The California-based brewery may have risen to recognition for its explosively hoppy India pale ales, but it has always embraced variety, leading to international growth over the past 21 years and the spot as the ninth largest craft brewer in the U.S. In September, Stone reached distribution in all 50 states with the addition of West Virginia, but CEO Dominic Engels says the company has no reason to stop growing.

“We feel that an inherent thirst for variety has always been part of our approach and is becoming even more relevant now,” Engels says. “I see craft continuing to grow; you want to see people stretch their arms and be able to touch a craft beer and I’m not sure that’s the case, so there’s some work to do there and I don’t think we’ve gotten everybody yet.”

Engels says Stone believes there’s a lot of opportunity in continuing to educate consumers about beer, and he thinks that the craft beer in the U.S. can double its 13 percent market share of total U.S. volume. For Stone, and for other craft breweries like it, reaching this goal can come from ubiquitous channel growth across independent and chain bars and restaurants, and on-premise and off-premise beer sales. And it can even come down to how the beer is packaged, as canned craft beer sales continue to outpace bottle growth, which Engels says can attract new consumers while presenting new beer drinking occasions from music festivals to farmers’ markets.

Even though Stone may have outgrown its “local” connotation in many markets that value that distinction in beer, Engels says the brand has reached a credibility standpoint with consumers to transcend that marker. To reach that point, the brewery, which now has locations in Richmond, Virginia, and Berlin, Germany in addition to its home market of Southern California, has always focused on freshness even as its volume and distribution grows.

Stone is all about freshness. It stamps a produced-on date for its bottles and cans.

“We do a laundry list of things to make sure fresh beer gets to market everywhere,” Engels says. “I’m not sure how much the consumer always sees it, but I do see a strong thematic shift potentially coming where local will be mitigated by the idea of freshness. We’ve seen that for a long time and we continue to see that conversation be balanced between those two factors.”

Stone stamps a produced-on date for its bottles and cans, and its “Enjoy By” IPA series includes the date by which customers should consume the beer.

“Every consumer can see what Stone’s doing from a freshness basis,” Engels says. “I do think a brand like Enjoy By goes a long way to explaining that, but we have a lot more work to do.”

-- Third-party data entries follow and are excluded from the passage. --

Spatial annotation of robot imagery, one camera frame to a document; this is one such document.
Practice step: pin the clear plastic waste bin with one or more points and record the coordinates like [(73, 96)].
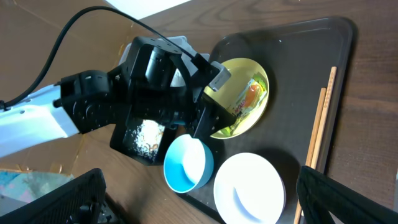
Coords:
[(182, 42)]

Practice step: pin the pink white bowl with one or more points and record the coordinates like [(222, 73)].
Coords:
[(248, 189)]

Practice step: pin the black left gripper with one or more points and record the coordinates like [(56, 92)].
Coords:
[(200, 114)]

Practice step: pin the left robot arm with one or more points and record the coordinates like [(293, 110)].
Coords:
[(153, 83)]

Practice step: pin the dark brown serving tray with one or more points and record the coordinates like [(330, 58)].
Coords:
[(297, 59)]

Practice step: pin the black waste tray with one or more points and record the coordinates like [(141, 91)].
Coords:
[(120, 143)]

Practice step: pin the yellow plate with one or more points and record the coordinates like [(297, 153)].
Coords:
[(241, 70)]

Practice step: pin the spilled rice pile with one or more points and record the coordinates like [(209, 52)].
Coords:
[(146, 137)]

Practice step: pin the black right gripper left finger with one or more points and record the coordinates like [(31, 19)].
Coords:
[(78, 201)]

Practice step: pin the orange green snack wrapper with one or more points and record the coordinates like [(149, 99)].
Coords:
[(247, 106)]

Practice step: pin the blue bowl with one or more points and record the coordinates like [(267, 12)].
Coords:
[(188, 164)]

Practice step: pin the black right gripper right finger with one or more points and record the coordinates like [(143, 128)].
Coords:
[(320, 197)]

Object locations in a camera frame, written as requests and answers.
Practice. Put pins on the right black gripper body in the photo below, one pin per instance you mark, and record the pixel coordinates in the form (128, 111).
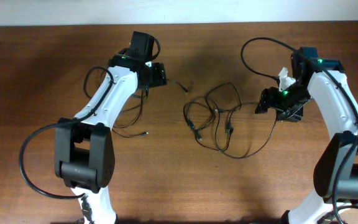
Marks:
(269, 101)

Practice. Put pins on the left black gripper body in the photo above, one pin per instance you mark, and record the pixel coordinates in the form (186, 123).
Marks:
(158, 74)

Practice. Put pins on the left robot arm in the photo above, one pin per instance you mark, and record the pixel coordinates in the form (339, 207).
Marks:
(84, 153)

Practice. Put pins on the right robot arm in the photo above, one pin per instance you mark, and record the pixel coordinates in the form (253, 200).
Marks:
(335, 176)

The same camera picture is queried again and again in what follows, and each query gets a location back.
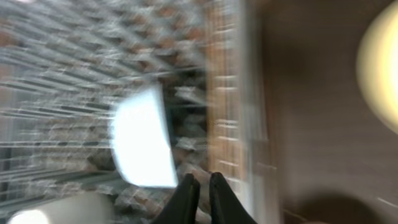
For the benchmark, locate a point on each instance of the white paper cup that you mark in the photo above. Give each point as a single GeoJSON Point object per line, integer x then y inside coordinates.
{"type": "Point", "coordinates": [84, 208]}

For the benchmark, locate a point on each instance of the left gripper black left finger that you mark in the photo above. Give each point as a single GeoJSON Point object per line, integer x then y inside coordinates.
{"type": "Point", "coordinates": [182, 207]}

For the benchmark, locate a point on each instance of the yellow round plate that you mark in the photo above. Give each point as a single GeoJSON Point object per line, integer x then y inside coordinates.
{"type": "Point", "coordinates": [376, 66]}

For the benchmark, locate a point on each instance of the pink white bowl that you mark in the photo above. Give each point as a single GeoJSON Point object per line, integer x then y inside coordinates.
{"type": "Point", "coordinates": [140, 141]}

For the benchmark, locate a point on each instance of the dark brown serving tray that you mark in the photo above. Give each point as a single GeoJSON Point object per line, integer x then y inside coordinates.
{"type": "Point", "coordinates": [336, 162]}

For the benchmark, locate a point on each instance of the grey plastic dish rack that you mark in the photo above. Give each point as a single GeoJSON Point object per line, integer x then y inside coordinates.
{"type": "Point", "coordinates": [65, 65]}

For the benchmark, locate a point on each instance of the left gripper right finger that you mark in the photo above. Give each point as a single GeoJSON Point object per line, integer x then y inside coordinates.
{"type": "Point", "coordinates": [225, 206]}

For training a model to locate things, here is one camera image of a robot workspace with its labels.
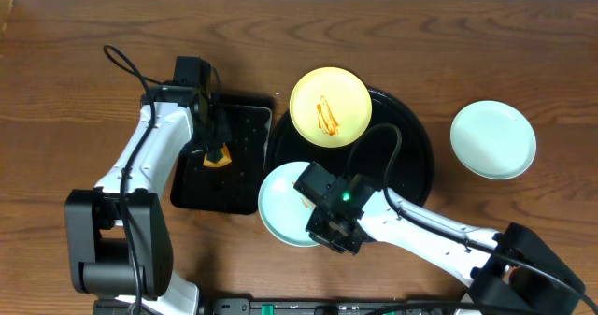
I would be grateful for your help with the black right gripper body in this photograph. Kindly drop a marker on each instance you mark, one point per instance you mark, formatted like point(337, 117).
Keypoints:
point(323, 230)

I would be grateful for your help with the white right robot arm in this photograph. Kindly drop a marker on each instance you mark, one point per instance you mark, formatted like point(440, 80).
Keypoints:
point(513, 269)

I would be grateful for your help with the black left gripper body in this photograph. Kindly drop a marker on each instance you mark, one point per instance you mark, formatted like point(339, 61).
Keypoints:
point(215, 134)

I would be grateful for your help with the light green plate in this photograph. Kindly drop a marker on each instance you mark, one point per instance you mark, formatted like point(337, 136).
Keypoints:
point(493, 140)
point(283, 210)

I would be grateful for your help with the yellow plate with sauce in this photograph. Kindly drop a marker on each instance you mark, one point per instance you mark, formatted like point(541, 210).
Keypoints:
point(330, 107)

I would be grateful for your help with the green and orange sponge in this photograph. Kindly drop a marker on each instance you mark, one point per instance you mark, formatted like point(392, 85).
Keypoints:
point(217, 158)

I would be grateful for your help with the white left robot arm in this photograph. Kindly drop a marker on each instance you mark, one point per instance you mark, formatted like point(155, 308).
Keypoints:
point(117, 238)

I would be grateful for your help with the round black serving tray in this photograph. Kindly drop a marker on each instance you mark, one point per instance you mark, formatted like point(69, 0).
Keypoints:
point(412, 175)

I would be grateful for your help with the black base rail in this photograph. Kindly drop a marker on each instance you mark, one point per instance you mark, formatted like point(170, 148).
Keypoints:
point(240, 306)

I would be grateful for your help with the black rectangular water tray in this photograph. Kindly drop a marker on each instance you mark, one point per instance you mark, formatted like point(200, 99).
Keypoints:
point(245, 120)

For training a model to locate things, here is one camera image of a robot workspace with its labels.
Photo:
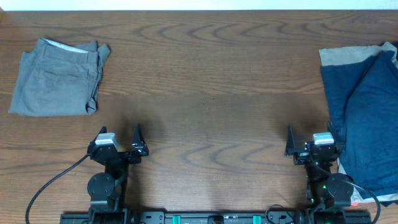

Aside from its lineup of six core, year-round offerings, Stone rotates its seasonal offerings with two beers per season, three times per year, alongside special releases. Along with its pale ales and IPAs, Engels says the brand gets a following for its stouts like the popular Xocoveza, an imperial stout inspired by Mexican hot chocolate brewed with cocoa, coffee, pasilla peppers, vanilla, cinnamon, and nutmeg.

“There are other breweries that have a fairly significant concentration in one beer within their portfolio, and Stone is taking a different approach,” Engels says. “We’re victims of our own curiosity, and we like to make different beers.”